Jackie and I exchanged a couple of emails and I was going to get started, but uterine cancer interrupted my plans. A year later, past surgery and radiation and heading into “survivorship,” I found myself deeply depressed. My trust in life had been shaken to the core. My trust in my body, too. Life was looking very bleak. One night, I remembered her. I searched and found our email exchange. I emailed her and let her know that I had meant to follow through, but cancer had intervened. I got a warm, loving response. I booked a lesson.

I realize now, looking back, that I was deathly afraid of that first lesson. I was afraid to go. I was afraid to meet Jackie. I was afraid to be with horses again. My confidence in life, in my instincts, in my body, had been shaken to the core. And I had not been on horseback in ten years. And the last time I had, my beloved Paso Fino had thrown me and I had been badly injured.

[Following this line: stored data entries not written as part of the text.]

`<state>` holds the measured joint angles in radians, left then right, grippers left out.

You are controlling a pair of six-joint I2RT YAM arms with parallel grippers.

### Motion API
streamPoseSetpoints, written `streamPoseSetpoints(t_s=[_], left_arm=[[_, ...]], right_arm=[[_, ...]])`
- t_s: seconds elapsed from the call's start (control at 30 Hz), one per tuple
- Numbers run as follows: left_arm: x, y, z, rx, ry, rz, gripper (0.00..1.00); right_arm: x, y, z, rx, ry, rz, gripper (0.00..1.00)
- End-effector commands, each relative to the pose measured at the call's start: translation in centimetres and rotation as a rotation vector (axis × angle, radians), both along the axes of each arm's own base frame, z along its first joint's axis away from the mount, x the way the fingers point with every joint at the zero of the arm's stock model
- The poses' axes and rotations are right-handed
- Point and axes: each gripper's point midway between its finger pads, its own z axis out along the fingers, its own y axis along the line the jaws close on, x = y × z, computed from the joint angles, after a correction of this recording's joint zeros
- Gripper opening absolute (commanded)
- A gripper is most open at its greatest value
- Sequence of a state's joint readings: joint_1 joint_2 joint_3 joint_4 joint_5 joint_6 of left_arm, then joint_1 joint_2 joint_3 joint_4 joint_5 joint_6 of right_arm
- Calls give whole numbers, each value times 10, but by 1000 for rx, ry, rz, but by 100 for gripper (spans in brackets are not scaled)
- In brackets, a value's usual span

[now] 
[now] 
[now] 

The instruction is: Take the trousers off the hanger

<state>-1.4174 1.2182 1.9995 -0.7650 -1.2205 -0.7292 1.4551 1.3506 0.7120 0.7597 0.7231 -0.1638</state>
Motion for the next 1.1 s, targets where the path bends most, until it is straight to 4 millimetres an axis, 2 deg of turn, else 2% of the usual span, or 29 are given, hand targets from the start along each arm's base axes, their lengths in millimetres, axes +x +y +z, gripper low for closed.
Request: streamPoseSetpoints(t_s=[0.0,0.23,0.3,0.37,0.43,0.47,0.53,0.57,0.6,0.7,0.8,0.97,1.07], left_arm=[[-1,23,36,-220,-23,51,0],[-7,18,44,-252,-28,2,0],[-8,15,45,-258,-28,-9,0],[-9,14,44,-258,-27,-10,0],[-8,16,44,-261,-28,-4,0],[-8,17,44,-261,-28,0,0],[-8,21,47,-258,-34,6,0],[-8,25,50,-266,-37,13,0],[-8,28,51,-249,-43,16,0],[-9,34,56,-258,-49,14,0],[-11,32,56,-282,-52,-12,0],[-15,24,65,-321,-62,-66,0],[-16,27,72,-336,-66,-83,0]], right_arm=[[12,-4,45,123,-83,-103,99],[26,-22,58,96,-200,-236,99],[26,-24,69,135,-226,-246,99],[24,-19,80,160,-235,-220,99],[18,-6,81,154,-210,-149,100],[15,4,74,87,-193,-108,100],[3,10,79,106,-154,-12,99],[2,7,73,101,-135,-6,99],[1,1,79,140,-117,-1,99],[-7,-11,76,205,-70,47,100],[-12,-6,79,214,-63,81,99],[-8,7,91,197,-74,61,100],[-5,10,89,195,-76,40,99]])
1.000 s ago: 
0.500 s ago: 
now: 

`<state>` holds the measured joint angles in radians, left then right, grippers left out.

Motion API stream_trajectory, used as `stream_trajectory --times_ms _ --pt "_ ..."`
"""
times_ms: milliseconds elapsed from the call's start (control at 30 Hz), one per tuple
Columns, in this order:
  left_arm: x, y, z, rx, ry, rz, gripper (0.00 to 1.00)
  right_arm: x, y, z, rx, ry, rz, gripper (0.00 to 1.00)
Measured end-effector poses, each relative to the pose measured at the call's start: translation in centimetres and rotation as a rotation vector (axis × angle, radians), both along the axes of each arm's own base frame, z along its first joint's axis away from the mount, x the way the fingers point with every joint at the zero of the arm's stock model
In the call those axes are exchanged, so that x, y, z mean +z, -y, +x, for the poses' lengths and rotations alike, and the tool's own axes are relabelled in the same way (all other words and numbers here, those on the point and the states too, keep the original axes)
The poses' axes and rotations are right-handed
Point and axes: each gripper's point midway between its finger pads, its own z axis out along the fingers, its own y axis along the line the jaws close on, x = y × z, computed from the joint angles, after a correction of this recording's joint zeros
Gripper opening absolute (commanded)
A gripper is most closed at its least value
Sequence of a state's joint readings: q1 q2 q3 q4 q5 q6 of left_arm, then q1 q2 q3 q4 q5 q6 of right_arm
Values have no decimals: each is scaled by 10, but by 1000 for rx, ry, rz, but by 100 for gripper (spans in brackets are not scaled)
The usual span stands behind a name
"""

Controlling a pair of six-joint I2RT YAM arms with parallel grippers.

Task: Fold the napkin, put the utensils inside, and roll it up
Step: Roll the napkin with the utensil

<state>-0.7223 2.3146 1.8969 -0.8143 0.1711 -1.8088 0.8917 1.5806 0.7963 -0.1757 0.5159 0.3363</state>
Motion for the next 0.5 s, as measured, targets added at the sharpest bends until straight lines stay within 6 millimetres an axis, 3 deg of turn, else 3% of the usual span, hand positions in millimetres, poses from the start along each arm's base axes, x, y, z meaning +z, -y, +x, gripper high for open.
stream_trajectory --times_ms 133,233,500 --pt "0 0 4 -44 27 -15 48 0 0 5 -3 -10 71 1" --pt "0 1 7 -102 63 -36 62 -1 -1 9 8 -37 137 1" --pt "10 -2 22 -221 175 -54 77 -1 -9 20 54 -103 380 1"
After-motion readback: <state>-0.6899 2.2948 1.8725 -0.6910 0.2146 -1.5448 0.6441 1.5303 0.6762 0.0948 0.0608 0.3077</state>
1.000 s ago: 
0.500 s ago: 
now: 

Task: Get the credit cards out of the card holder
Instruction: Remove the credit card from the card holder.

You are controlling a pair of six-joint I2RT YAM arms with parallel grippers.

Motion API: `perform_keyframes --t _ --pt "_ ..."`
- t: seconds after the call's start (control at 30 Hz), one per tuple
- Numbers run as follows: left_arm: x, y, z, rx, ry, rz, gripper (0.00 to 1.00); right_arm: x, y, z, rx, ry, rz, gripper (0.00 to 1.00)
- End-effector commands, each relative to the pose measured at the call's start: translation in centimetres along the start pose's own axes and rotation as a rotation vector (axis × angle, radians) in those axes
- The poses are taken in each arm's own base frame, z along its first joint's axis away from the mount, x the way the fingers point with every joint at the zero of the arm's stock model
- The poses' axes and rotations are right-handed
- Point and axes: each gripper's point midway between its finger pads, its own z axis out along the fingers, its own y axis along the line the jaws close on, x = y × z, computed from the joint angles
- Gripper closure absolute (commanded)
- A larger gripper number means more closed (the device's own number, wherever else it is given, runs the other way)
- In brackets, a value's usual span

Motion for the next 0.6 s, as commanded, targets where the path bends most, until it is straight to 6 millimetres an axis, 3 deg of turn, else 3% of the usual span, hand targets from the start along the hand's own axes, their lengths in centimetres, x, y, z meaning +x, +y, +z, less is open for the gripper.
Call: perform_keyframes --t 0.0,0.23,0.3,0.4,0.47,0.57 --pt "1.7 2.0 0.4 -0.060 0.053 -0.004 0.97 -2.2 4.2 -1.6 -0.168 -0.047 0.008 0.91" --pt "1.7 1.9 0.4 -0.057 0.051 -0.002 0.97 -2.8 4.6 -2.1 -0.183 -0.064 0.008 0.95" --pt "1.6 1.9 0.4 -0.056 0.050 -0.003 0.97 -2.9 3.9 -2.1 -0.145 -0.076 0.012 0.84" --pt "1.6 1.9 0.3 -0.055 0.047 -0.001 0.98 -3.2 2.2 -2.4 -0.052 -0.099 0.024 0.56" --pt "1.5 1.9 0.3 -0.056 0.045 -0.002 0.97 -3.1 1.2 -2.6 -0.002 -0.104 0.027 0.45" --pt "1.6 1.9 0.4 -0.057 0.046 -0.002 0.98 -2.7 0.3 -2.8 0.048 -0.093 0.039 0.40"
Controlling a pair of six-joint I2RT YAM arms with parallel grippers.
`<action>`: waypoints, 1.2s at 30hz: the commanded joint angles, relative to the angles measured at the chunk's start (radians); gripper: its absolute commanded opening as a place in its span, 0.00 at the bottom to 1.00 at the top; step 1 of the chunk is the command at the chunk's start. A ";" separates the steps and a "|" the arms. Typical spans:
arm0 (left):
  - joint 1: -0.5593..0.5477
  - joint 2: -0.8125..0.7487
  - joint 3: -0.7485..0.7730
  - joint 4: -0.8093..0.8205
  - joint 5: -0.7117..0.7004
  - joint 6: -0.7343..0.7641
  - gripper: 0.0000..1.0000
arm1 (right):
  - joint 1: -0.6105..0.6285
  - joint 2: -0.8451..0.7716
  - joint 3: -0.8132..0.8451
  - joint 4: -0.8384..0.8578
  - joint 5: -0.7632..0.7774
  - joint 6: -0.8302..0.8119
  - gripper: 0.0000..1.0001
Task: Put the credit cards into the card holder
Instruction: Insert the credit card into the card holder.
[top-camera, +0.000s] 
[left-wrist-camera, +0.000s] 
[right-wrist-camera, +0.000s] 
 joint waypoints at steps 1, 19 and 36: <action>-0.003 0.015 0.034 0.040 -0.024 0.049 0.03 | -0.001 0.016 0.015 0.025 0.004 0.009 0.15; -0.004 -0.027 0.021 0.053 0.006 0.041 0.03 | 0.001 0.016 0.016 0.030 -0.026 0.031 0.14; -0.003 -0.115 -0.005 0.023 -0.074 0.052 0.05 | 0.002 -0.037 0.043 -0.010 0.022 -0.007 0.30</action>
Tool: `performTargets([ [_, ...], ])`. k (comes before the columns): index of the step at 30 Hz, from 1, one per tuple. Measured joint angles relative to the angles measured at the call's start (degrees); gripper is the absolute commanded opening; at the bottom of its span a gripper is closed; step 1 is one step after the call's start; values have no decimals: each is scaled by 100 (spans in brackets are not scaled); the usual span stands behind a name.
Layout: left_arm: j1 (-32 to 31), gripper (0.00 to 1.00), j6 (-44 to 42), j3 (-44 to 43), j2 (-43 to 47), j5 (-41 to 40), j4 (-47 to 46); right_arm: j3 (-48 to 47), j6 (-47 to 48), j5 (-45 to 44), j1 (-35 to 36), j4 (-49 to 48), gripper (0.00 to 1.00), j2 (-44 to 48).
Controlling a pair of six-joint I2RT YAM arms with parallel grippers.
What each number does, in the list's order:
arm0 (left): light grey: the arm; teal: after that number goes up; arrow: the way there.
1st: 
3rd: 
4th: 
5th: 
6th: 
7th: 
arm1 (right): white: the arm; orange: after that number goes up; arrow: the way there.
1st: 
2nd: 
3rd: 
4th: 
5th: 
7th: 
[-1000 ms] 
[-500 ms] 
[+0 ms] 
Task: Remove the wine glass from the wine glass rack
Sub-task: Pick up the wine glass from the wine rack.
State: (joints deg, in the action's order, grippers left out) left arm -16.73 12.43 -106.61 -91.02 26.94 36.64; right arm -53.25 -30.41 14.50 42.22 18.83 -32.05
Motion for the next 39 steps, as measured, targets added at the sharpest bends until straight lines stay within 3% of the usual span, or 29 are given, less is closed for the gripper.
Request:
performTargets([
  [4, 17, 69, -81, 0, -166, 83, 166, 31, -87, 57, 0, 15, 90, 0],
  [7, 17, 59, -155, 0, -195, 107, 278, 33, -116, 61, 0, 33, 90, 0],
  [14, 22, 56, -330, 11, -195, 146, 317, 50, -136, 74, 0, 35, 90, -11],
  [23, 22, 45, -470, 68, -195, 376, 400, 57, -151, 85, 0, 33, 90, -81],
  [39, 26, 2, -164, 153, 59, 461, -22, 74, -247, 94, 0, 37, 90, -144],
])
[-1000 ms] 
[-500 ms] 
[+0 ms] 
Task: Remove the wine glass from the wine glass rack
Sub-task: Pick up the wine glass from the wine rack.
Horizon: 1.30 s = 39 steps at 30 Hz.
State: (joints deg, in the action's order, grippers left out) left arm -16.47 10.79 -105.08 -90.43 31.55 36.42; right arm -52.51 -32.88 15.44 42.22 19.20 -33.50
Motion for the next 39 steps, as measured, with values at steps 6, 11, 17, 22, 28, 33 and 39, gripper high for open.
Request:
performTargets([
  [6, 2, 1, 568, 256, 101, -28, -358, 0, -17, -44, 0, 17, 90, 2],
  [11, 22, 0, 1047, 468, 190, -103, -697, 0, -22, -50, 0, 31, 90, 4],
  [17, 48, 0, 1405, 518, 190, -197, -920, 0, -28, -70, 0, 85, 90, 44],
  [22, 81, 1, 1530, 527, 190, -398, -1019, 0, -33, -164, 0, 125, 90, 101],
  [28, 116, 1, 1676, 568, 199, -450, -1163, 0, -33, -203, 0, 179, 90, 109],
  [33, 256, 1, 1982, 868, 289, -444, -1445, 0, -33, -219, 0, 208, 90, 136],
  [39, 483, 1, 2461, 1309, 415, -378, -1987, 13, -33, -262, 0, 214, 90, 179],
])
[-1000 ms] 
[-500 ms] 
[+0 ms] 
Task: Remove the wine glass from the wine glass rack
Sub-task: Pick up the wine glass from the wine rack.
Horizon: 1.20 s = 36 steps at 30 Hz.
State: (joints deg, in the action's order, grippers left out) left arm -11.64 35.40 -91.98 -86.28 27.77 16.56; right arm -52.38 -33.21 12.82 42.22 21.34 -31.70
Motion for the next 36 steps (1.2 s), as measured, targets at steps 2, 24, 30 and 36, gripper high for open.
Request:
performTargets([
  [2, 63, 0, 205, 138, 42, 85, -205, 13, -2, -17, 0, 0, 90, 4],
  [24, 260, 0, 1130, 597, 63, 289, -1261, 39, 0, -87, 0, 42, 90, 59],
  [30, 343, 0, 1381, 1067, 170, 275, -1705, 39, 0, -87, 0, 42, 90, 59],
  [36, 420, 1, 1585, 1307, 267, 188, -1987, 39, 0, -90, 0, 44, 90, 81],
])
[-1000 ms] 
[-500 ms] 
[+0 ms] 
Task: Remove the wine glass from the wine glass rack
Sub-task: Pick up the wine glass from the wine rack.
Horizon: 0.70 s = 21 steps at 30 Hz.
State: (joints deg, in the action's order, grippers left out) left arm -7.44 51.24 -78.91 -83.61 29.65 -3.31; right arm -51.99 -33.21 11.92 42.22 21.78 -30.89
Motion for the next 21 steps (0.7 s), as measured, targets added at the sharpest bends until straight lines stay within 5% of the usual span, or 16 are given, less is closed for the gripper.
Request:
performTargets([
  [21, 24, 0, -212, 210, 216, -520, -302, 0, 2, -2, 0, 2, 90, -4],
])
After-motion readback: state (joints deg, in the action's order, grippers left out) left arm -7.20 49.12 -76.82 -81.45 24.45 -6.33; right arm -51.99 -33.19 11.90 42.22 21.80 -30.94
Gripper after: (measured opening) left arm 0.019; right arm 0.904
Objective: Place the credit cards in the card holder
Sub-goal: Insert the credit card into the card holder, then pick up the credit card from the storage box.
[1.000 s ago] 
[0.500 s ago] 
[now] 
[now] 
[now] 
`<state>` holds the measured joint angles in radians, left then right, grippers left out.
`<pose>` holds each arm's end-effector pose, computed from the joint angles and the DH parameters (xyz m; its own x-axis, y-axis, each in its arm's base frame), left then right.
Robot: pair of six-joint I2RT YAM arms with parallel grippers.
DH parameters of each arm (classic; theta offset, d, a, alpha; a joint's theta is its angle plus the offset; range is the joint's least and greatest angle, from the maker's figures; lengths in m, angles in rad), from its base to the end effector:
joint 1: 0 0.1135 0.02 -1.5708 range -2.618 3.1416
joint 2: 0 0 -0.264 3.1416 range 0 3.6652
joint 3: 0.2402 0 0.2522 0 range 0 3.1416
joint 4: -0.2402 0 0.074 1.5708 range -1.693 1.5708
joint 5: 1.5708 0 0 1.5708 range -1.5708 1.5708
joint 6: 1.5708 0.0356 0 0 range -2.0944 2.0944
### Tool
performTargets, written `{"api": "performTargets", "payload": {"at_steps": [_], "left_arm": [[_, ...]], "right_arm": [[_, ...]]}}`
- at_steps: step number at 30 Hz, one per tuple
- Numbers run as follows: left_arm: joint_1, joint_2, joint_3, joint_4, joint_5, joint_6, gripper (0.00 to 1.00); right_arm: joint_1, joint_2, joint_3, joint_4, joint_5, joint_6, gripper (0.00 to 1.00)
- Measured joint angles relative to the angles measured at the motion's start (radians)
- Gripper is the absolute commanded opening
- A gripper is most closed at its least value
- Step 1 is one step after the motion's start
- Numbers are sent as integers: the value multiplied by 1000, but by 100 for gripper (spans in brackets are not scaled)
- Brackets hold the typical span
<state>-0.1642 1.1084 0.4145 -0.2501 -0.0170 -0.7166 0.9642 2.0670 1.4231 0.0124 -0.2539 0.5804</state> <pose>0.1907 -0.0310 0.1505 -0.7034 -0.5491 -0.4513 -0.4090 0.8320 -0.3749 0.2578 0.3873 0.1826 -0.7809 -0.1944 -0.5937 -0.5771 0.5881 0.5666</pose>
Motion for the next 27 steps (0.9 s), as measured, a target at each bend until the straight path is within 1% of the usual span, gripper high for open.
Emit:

All of this surfaced in me as I made the 45-minute drive from my home to Mystic Ranch. But the minute I arrived, my feelings began to change. Two big happy dogs greeted me with wagging tails and kisses. Jackie was warm and positive and nurturing and exuded the gentle, grounded authority of a gifted teacher. She asked me what I wanted to learn. I told her my history with horses and said I wanted her to teach me as if I were a rank beginner with no experience whatsoever. She talked with me about her approach, and showed me right there, using our bodies, what is involved in communicating with a horse via body language. And how that establishes harmony.

Then I met Mystic, and experienced for the first time what it is to collaborate with a horse, to gain connection, to be given permission to mount and ride, and the unsurpassed beauty of being on horseback with a bareback pad and no bit or reins, and to be able to communicate, even the first time, enough for us to get in sync and want to do the same things. To find my balance. To feel the willing body of this beautiful horse beneath me, and to know we could be One.

This brought me to tears. Because I have been horse crazy since the day I was born. And Jackie and Mystic brought me the experience and the model for being a horse person that I had always dreamed of without knowing it existed. They began to teach me “horseness”… which is far deeper than “horsemanship.”

When I first came to Mystic Ranch, my joy was gone. Jackie helped me find it. When I first came to Mystic ranch, my trust was gone. Jackie helped me find it. When I first came to Mystic Ranch, my gift for leadership was gone. Jackie helped me find it. When I first came to Mystic Ranch, my sense of playfulness was gone. Jackie helped me find it. When I first came to Mystic Ranch, my life balance was gone. Jackie helped me find it.

Yes. A year into working and playing with Jackie and her Pasos, I am a far better rider than I ever imagined I could be.

But here’s the thing. I am healed. In a way I never imagined, after cancer, I could or would be. I am healed and whole. I am confident and expressive and joyful and excited about what is around the next corner. I know I can ride my life, whatever comes.

Jackie Decker and her magical, mystical Pasos gave that to me. Lesson by lesson. Ride by ride. Week by week. They are my teachers. My healers. And my treasured friends.